* _Assigned task_: Output every record exactly, apart from its images.
*** Opening Input for this task ***
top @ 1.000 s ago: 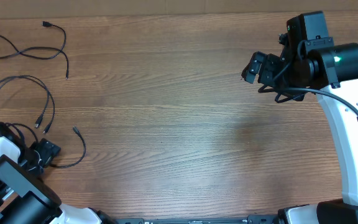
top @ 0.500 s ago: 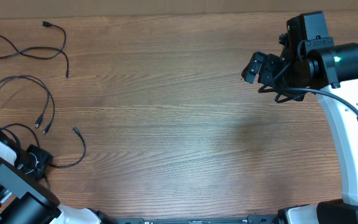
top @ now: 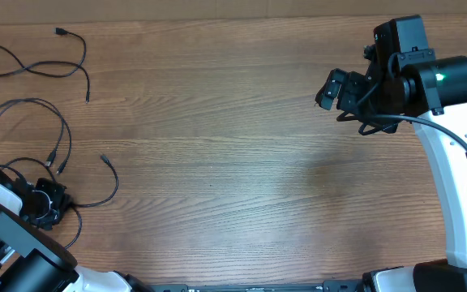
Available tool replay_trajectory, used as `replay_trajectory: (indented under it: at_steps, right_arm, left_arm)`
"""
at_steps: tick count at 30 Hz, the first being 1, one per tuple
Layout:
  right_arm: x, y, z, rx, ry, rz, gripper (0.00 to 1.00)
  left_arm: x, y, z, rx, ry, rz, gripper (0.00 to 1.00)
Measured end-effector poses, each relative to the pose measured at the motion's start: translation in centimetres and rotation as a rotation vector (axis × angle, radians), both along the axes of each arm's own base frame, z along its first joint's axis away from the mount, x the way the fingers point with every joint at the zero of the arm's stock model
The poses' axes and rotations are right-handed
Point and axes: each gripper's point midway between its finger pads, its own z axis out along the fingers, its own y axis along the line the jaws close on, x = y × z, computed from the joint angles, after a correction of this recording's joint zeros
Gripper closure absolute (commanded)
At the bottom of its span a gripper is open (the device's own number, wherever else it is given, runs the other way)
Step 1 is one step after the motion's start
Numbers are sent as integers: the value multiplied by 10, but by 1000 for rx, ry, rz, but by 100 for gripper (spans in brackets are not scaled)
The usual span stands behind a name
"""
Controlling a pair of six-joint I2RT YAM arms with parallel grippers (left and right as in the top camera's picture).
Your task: Untangle cables
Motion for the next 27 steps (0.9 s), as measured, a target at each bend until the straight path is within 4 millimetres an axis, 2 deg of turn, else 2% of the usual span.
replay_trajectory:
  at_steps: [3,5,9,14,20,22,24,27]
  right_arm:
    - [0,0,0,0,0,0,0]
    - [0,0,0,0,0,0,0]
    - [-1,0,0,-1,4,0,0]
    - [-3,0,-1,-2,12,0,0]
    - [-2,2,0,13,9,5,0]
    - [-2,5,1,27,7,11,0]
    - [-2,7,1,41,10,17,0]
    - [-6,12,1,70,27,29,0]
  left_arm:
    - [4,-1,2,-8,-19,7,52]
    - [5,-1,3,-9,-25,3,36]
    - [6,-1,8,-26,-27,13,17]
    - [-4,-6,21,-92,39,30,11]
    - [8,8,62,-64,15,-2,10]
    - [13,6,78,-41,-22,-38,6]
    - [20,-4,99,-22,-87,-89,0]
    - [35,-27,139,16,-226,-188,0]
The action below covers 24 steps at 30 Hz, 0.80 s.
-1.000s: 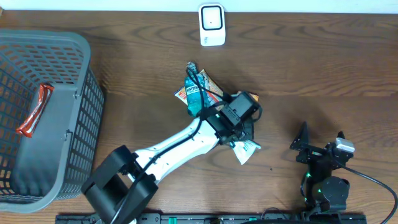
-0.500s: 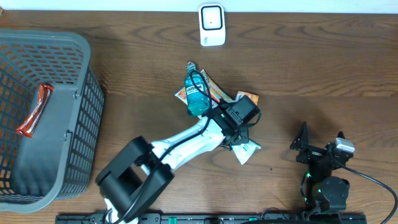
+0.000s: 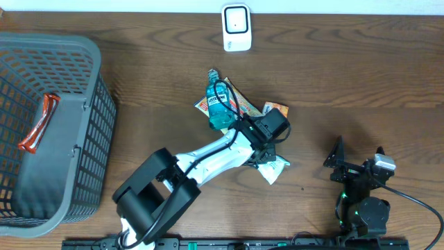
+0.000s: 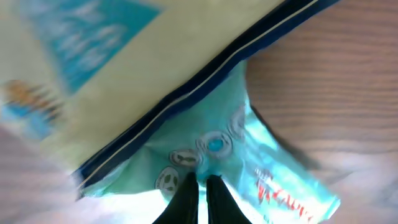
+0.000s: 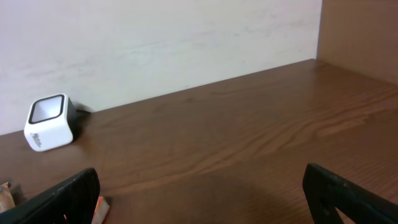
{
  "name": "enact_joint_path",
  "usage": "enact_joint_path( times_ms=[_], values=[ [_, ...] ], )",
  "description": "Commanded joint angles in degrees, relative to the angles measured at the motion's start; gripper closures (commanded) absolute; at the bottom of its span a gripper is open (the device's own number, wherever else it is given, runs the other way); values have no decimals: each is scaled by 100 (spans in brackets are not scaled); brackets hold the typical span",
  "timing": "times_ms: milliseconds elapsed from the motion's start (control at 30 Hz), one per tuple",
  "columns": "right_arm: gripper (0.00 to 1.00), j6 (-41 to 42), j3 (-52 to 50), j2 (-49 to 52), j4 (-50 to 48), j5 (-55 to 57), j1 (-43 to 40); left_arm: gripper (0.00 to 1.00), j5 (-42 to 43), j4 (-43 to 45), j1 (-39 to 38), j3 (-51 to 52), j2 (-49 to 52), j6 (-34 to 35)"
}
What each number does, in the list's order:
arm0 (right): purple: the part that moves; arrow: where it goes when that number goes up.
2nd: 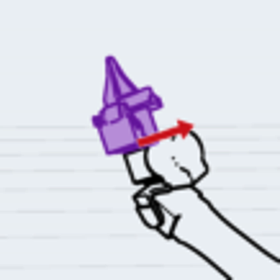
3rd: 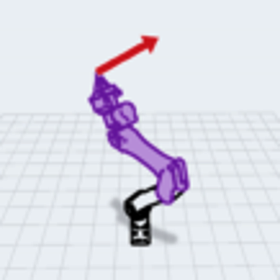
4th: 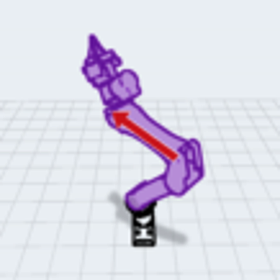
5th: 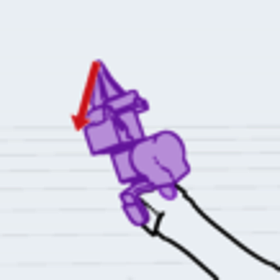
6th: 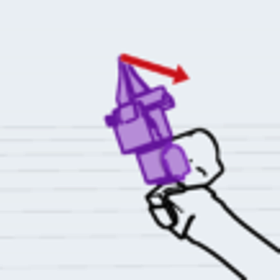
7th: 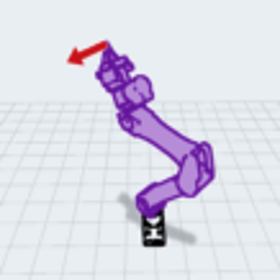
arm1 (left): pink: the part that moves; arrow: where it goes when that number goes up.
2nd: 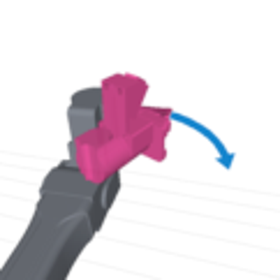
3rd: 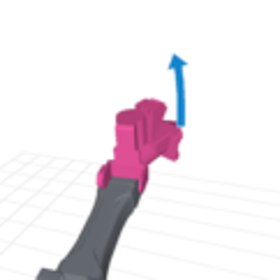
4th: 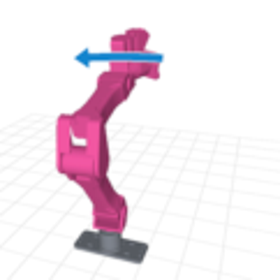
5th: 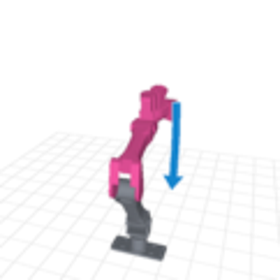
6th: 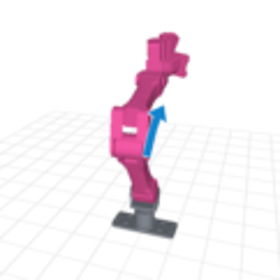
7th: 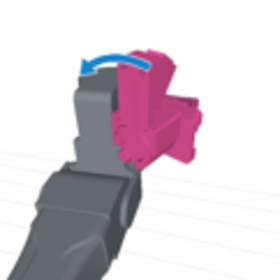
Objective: Scan the item barcode
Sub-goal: 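Carry the green tissue pack to the table center and release it, then reach the left gripper into the basket and grasp the red snack bar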
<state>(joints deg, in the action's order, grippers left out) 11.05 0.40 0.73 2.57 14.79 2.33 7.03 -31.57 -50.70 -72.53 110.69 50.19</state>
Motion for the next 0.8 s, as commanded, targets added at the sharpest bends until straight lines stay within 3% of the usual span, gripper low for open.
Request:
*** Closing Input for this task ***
* _Solution for this task_:
top @ 1.000 s ago: 
top @ 0.500 s ago: 
top @ now: 
Available tool replay_trajectory, used as `replay_trajectory: (indented under it: at_steps, right_arm, left_arm)`
"""
at_steps: tick count at 30 Hz, the first being 1, one per tuple
Layout:
  right_arm: x, y, z, rx, ry, rz, gripper (0.00 to 1.00)
  left_arm: x, y, z, rx, ry, rz, gripper (0.00 to 1.00)
Measured end-effector poses, each relative to the pose measured at the motion's start: translation in centimetres and rotation as a rotation vector (axis × angle, radians), both along the axes of each arm's own base frame, z along its first joint's axis away from the mount, x the way the fingers point with every joint at the zero of the arm's stock model
The poses' axes and rotations are right-handed
Point and axes: each gripper's point midway between its finger pads, its own z axis out along the fingers, its own y axis along the line the jaws close on, x = y × z, computed from the joint angles, after a correction of this recording's joint zeros
Gripper closure absolute (commanded)
At the bottom of its span a gripper is open (the device's own number, wherever else it is given, runs the other way)
Step 1 is one step after the motion's start
Numbers are sent as integers: the value multiplied by 10, but by 1000 for rx, ry, rz, but by 100 for gripper (spans in brackets are not scaled)
The usual span stands behind a name
"""
Controlling a pair of six-joint I2RT YAM arms with parallel grippers (left and right as in the top camera's picture).
Your task: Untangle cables
Motion for the next 27 steps (0.9 s), as measured, a target at each bend until the straight path is within 4 millimetres an axis, 2 deg of turn, else 2% of the usual span.
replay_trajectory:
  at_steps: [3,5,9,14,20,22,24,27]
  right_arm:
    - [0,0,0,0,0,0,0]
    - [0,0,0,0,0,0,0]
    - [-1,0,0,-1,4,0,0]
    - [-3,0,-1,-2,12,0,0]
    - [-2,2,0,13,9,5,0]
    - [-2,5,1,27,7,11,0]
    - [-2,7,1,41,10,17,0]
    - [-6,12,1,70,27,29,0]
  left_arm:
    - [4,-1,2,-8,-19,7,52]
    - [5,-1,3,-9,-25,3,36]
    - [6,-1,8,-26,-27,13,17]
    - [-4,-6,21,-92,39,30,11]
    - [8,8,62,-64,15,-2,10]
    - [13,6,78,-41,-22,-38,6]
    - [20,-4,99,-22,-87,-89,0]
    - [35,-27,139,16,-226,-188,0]
The action below covers 24 steps at 30 Hz, 0.80 s.
-1.000s: 
-0.500s: 
+0.000s: 
+0.000s: 
+0.000s: 
{
  "name": "enact_joint_path",
  "usage": "enact_joint_path( times_ms=[_], values=[ [_, ...] ], )",
  "description": "Commanded joint angles in degrees, relative to the angles measured at the motion's start; gripper closures (commanded) absolute; at the bottom of its span a gripper is open (the device's own number, wherever else it is given, runs the other way); values have no decimals: each is scaled by 100 (spans in brackets are not scaled); brackets hold the typical span",
  "timing": "times_ms: milliseconds elapsed from the motion's start (control at 30 Hz), one per tuple",
  "columns": "right_arm: gripper (0.00 to 1.00), j6 (-41 to 42), j3 (-52 to 50), j2 (-49 to 52), j4 (-50 to 48), j5 (-55 to 57), j1 (-43 to 40); left_arm: gripper (0.00 to 1.00), j5 (-42 to 43), j4 (-43 to 45), j1 (-39 to 38), j3 (-51 to 52), j2 (-49 to 52), j6 (-34 to 35)"
}
What each number does, in the list's order:
arm0 (right): purple: the part that moves; arrow: where it goes when that number goes up.
2nd: 
3rd: 
4th: 
5th: 
6th: 
7th: 
arm1 (left): pink: the part that moves; arrow: where it goes when that number goes up.
2nd: 
3rd: 
4th: 
5th: 
6th: 
7th: 
Objective: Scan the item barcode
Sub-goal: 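Carry the green tissue pack to the table center and release it, then reach the left gripper into the basket and grasp the red snack bar
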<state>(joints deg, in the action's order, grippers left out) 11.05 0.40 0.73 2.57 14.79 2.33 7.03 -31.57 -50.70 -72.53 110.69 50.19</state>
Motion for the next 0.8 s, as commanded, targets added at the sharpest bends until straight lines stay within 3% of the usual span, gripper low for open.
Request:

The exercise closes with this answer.